**WHAT IS EXPECTED**
The expected result is the material below, reproduced exactly from its first line through the line containing "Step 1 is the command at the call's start".

======== AVAILABLE DATA ========

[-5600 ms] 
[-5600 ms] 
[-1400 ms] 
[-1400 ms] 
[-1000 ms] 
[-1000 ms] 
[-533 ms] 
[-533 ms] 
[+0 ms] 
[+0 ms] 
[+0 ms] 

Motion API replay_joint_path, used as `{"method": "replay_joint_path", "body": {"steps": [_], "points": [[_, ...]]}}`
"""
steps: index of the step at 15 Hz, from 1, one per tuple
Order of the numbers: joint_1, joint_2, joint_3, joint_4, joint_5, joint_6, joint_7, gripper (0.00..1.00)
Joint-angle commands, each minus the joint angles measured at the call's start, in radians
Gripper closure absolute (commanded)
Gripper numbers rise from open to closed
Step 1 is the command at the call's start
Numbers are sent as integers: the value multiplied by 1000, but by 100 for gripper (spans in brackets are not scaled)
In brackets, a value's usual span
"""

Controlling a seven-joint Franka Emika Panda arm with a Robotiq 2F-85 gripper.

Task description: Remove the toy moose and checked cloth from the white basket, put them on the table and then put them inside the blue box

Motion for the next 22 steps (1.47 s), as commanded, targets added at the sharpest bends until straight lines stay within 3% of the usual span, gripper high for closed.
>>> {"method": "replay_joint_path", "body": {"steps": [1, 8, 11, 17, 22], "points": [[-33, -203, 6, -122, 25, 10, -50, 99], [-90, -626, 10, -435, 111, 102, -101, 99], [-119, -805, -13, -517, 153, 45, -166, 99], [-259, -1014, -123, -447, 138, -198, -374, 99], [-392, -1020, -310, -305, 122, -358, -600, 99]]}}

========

**ANSWER BELOW**
[-5600 ms] 
[-5600 ms] 
[-1400 ms] 
[-1400 ms] 
[-1000 ms] 
[-1000 ms] 
[-533 ms] 
[-533 ms] 
[+0 ms] 
[+0 ms] 
[+0 ms] 

Motion API replay_joint_path, used as `{"method": "replay_joint_path", "body": {"steps": [_], "points": [[_, ...]]}}`
"""
steps: index of the step at 15 Hz, from 1, one per tuple
Order of the numbers: joint_1, joint_2, joint_3, joint_4, joint_5, joint_6, joint_7, gripper (0.00..1.00)
Joint-angle commands, each minus the joint angles measured at the call's start, in radians
Gripper closure absolute (commanded)
Gripper numbers rise from open to closed
Step 1 is the command at the call's start

Nothing more is needed to complete the output.